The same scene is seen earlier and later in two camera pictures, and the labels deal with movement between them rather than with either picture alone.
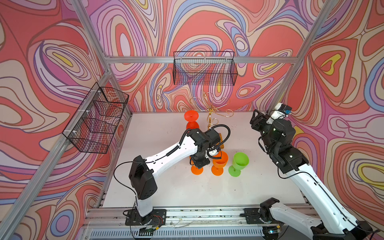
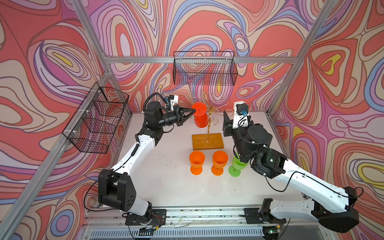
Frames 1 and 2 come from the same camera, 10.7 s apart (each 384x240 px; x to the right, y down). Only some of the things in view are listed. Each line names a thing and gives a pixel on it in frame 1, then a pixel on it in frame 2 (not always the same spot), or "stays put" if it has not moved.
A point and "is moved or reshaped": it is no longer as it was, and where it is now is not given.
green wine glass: [240, 161] stays put
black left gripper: [200, 165] to [179, 118]
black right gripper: [259, 119] to [227, 126]
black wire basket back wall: [204, 68] stays put
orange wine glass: [217, 169] stays put
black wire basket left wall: [97, 118] stays put
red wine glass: [191, 116] is moved or reshaped
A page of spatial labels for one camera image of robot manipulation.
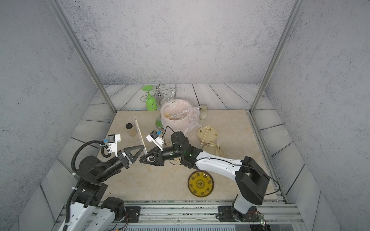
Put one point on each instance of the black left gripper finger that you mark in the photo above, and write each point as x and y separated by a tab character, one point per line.
134	150
135	157

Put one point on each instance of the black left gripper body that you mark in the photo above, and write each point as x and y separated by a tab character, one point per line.
123	159

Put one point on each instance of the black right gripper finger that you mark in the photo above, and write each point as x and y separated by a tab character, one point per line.
148	162
150	156

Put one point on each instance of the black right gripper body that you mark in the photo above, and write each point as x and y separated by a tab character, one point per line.
160	157

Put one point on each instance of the chopsticks pair one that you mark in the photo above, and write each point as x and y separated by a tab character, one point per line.
140	135

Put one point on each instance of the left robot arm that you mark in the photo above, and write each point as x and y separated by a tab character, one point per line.
91	186

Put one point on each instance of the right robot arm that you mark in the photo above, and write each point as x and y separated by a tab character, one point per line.
251	179

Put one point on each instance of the white trash bin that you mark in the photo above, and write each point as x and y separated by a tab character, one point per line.
176	118

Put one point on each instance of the green plastic goblet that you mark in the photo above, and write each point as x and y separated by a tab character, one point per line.
149	98

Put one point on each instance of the yellow patterned round plate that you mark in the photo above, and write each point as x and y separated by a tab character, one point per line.
200	183

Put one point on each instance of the large cream oval plate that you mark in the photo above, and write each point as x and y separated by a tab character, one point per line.
211	148

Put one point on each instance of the small cream bottle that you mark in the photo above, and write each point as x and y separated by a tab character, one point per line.
203	112

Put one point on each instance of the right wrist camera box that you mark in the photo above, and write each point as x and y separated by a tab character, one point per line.
155	137

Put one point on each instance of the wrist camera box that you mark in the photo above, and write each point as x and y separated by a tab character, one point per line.
155	137
110	145

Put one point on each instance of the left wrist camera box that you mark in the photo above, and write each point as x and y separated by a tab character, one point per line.
110	145

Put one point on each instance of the chrome wire cup rack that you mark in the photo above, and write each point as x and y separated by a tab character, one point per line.
164	94

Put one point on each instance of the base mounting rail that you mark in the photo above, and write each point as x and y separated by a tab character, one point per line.
186	208

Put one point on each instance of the metal corner post right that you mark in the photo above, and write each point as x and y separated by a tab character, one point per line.
277	53

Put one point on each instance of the metal corner post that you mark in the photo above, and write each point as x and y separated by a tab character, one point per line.
277	53
67	28

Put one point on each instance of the metal corner post left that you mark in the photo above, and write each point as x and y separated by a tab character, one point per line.
67	28

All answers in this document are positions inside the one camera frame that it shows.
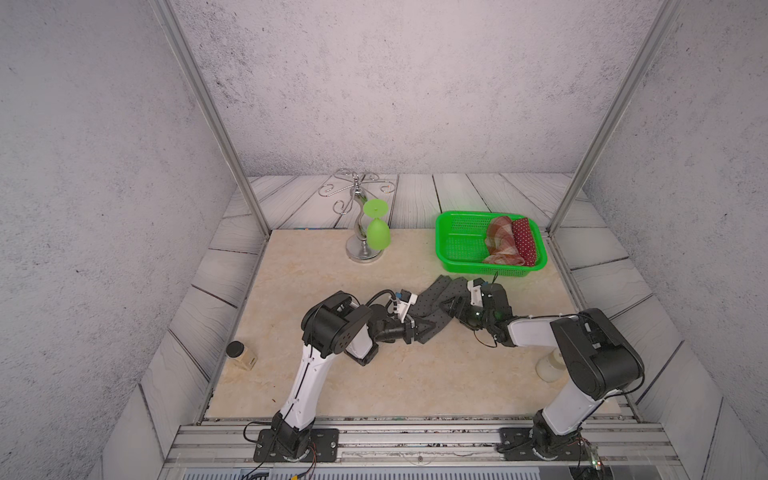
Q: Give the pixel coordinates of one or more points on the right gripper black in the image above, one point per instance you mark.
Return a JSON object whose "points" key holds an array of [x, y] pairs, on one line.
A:
{"points": [[460, 314]]}

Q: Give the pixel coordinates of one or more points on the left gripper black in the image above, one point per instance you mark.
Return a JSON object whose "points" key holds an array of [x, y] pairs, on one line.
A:
{"points": [[408, 330]]}

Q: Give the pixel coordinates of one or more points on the grey polka dot skirt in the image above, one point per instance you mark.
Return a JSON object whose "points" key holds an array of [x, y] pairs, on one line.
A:
{"points": [[444, 300]]}

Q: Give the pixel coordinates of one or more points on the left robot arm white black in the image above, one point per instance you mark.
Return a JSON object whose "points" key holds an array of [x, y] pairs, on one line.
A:
{"points": [[337, 325]]}

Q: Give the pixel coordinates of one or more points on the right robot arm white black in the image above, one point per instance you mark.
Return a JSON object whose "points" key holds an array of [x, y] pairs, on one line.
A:
{"points": [[600, 362]]}

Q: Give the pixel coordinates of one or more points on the small translucent plastic bottle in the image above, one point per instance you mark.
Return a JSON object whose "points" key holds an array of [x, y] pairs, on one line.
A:
{"points": [[551, 367]]}

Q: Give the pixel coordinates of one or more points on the brown plaid rolled skirt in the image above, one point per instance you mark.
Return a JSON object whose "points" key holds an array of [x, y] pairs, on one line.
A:
{"points": [[501, 243]]}

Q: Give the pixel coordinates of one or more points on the green plastic basket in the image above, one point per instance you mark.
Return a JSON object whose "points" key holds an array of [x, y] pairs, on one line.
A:
{"points": [[460, 244]]}

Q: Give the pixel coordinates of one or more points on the red dotted rolled skirt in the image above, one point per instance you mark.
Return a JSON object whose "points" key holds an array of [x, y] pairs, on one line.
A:
{"points": [[524, 241]]}

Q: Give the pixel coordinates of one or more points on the green plastic wine glass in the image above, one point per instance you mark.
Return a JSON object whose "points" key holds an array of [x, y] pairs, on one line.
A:
{"points": [[378, 232]]}

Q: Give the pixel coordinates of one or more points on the small bottle black cap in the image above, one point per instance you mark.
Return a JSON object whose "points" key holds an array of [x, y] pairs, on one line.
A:
{"points": [[241, 356]]}

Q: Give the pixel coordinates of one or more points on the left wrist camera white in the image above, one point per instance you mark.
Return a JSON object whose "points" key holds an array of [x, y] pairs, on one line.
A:
{"points": [[404, 300]]}

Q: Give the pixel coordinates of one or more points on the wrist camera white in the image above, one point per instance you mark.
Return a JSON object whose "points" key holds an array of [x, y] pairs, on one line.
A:
{"points": [[404, 300], [475, 290]]}

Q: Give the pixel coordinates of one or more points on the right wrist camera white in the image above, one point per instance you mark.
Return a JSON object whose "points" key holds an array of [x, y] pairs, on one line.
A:
{"points": [[475, 290]]}

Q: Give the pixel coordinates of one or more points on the silver wire glass rack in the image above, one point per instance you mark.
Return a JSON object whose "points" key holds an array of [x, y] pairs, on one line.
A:
{"points": [[359, 188]]}

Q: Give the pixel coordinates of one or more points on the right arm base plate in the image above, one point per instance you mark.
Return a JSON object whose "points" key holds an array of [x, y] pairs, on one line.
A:
{"points": [[529, 444]]}

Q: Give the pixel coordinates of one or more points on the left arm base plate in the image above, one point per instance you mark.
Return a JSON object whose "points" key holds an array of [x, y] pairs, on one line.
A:
{"points": [[290, 445]]}

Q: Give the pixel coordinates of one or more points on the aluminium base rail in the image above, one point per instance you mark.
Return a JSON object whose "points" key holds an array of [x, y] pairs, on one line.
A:
{"points": [[607, 442]]}

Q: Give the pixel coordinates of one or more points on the right aluminium frame post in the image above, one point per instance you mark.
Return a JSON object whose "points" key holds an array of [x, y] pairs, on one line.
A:
{"points": [[659, 29]]}

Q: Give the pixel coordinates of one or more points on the aluminium frame post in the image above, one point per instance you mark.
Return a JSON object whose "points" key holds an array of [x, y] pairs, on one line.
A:
{"points": [[659, 29], [185, 57]]}

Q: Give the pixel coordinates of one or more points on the left aluminium frame post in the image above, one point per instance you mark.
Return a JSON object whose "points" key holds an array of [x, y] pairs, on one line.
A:
{"points": [[185, 57]]}

◆ **Exercise objective**:
Retype the records exactly. Any image in them should not appear in what you write.

◆ **Expected output**:
The same scene is seen earlier and later in two camera pictures, and the labels deal with movement between them rather than with either picture alone.
Frames 1 and 2 come from the same camera, 10.7 s apart (each 384x240 px; x to the right, y down). Only some of the things in view are listed. Each line names a thing and gives a pixel on it in frame 1, then a pixel on it in frame 2 (not always the same spot), or "stays put" if it has not moved.
A point and "is moved or reshaped": it is no longer as it was, and where it is now is not given.
green wine glass: [240, 161] stays put
black left gripper: [200, 165] to [179, 118]
black right gripper: [259, 119] to [227, 126]
black wire basket back wall: [204, 68] stays put
orange wine glass: [217, 169] stays put
black wire basket left wall: [97, 118] stays put
red wine glass: [191, 116] is moved or reshaped
A page of spatial labels for one camera image of robot manipulation.
Put one point on each instance of the black left gripper finger that you mark in the photo above, and write each point as x and y separated by a tab character, one point per line.
134	150
135	157

Put one point on each instance of the black left gripper body that you mark in the photo above, and write each point as x and y separated by a tab character, one point per line.
123	159

Put one point on each instance of the black right gripper finger that you mark in the photo above, and write each point as x and y separated by a tab character, one point per line.
148	162
150	156

Put one point on each instance of the black right gripper body that you mark in the photo above, and write each point as x and y separated by a tab character, one point per line.
160	157

Put one point on each instance of the chopsticks pair one that you mark in the photo above, and write each point as x and y separated by a tab character, one point per line.
140	135

Put one point on each instance of the left robot arm that you mark in the photo above, and write each point as x and y separated by a tab character, one point per line.
91	186

Put one point on each instance of the right robot arm that you mark in the photo above, and write each point as x and y separated by a tab character, one point per line.
251	179

Put one point on each instance of the white trash bin that you mark in the photo above, and write each point as x and y separated by a tab character, one point per line.
176	118

Put one point on each instance of the green plastic goblet that you mark in the photo above, and write each point as x and y separated by a tab character, one point per line.
149	98

Put one point on each instance of the yellow patterned round plate that you mark in the photo above, and write each point as x and y separated by a tab character, one point per line.
200	183

Put one point on each instance of the large cream oval plate that you mark in the photo above, and write each point as x and y separated by a tab character, one point per line.
211	148

Put one point on each instance of the small cream bottle that you mark in the photo above, and write each point as x and y separated by a tab character, one point per line.
203	112

Put one point on each instance of the right wrist camera box that you mark in the photo above, and write each point as x and y separated by a tab character, one point per line.
155	137

Put one point on each instance of the wrist camera box that you mark in the photo above, and write each point as x and y separated by a tab character, one point per line.
155	137
110	145

Put one point on each instance of the left wrist camera box that you mark in the photo above, and write each point as x and y separated by a tab character, one point per line.
110	145

Put one point on each instance of the chrome wire cup rack that you mark in the photo above, and write each point as x and y separated by a tab character, one point per line.
164	94

Put one point on each instance of the base mounting rail that you mark in the photo above, and write each point as x and y separated by a tab character, one point per line.
186	208

Put one point on each instance of the metal corner post right that you mark in the photo above, and write each point as x and y separated by a tab character, one point per line.
277	53

Put one point on each instance of the metal corner post that you mark in the photo above, and write each point as x and y separated by a tab character, one point per line.
277	53
67	28

Put one point on each instance of the metal corner post left that you mark in the photo above, and write each point as x and y separated by a tab character, one point per line.
67	28

All answers in this document are positions inside the one camera frame that it shows.
Q: Give the pixel coordinates of one or more points on the right gripper black in the image above, one point per instance you mark.
Return a JSON object whose "points" key holds an array of [x, y] pairs, on one line.
A:
{"points": [[460, 314]]}

Q: Give the pixel coordinates of one or more points on the left gripper black in the image above, one point per instance you mark.
Return a JSON object whose "points" key holds an array of [x, y] pairs, on one line.
A:
{"points": [[408, 330]]}

Q: Give the pixel coordinates of one or more points on the grey polka dot skirt in the image above, one point per instance you mark.
Return a JSON object whose "points" key holds an array of [x, y] pairs, on one line.
A:
{"points": [[444, 300]]}

Q: Give the pixel coordinates of one or more points on the left robot arm white black in the image above, one point per instance you mark.
Return a JSON object whose "points" key holds an array of [x, y] pairs, on one line.
A:
{"points": [[337, 325]]}

Q: Give the pixel coordinates of one or more points on the right robot arm white black in the image above, one point per instance you mark.
Return a JSON object whose "points" key holds an array of [x, y] pairs, on one line.
A:
{"points": [[600, 362]]}

Q: Give the pixel coordinates of one or more points on the small translucent plastic bottle in the image above, one point per instance you mark.
Return a JSON object whose "points" key holds an array of [x, y] pairs, on one line.
A:
{"points": [[551, 367]]}

Q: Give the pixel coordinates of one or more points on the brown plaid rolled skirt in the image above, one point per instance you mark.
Return a JSON object whose "points" key holds an array of [x, y] pairs, on one line.
A:
{"points": [[501, 243]]}

Q: Give the pixel coordinates of one or more points on the green plastic basket in the image above, one point per instance you mark.
Return a JSON object whose "points" key holds an array of [x, y] pairs, on one line.
A:
{"points": [[460, 244]]}

Q: Give the pixel coordinates of one or more points on the red dotted rolled skirt in the image above, one point per instance you mark.
Return a JSON object whose "points" key holds an array of [x, y] pairs, on one line.
A:
{"points": [[524, 241]]}

Q: Give the pixel coordinates of one or more points on the green plastic wine glass in the image above, one point per instance you mark.
Return a JSON object whose "points" key holds an array of [x, y] pairs, on one line.
A:
{"points": [[378, 232]]}

Q: Give the pixel coordinates of one or more points on the small bottle black cap in the image above, one point per instance you mark.
Return a JSON object whose "points" key holds an array of [x, y] pairs, on one line.
A:
{"points": [[241, 356]]}

Q: Give the pixel coordinates of one or more points on the left wrist camera white in the image above, one point per instance you mark.
Return a JSON object whose "points" key holds an array of [x, y] pairs, on one line.
A:
{"points": [[404, 300]]}

Q: Give the pixel coordinates of one or more points on the wrist camera white in the image above, one point per instance you mark.
Return a JSON object whose "points" key holds an array of [x, y] pairs, on one line.
A:
{"points": [[404, 300], [475, 290]]}

Q: Give the pixel coordinates of one or more points on the right wrist camera white in the image above, one point per instance you mark.
Return a JSON object whose "points" key holds an array of [x, y] pairs, on one line.
A:
{"points": [[475, 290]]}

Q: Give the pixel coordinates of one or more points on the silver wire glass rack in the image above, one point per instance you mark.
Return a JSON object whose "points" key holds an array of [x, y] pairs, on one line.
A:
{"points": [[359, 188]]}

Q: Give the pixel coordinates of one or more points on the right arm base plate in the image above, one point per instance you mark.
Return a JSON object whose "points" key holds an array of [x, y] pairs, on one line.
A:
{"points": [[529, 444]]}

Q: Give the pixel coordinates of one or more points on the left arm base plate in the image above, one point per instance you mark.
Return a JSON object whose "points" key holds an array of [x, y] pairs, on one line.
A:
{"points": [[290, 445]]}

Q: Give the pixel coordinates of one or more points on the aluminium base rail in the image above, one point per instance you mark.
Return a JSON object whose "points" key holds an array of [x, y] pairs, on one line.
A:
{"points": [[607, 442]]}

Q: Give the pixel coordinates of one or more points on the right aluminium frame post in the image above, one point per instance you mark.
Return a JSON object whose "points" key holds an array of [x, y] pairs, on one line.
A:
{"points": [[659, 29]]}

Q: Give the pixel coordinates of one or more points on the aluminium frame post in the image above, one point per instance you mark.
Return a JSON object whose "points" key holds an array of [x, y] pairs, on one line.
A:
{"points": [[659, 29], [185, 57]]}

Q: Give the pixel coordinates of one or more points on the left aluminium frame post in the image above, one point per instance you mark.
Return a JSON object whose "points" key holds an array of [x, y] pairs, on one line.
A:
{"points": [[185, 57]]}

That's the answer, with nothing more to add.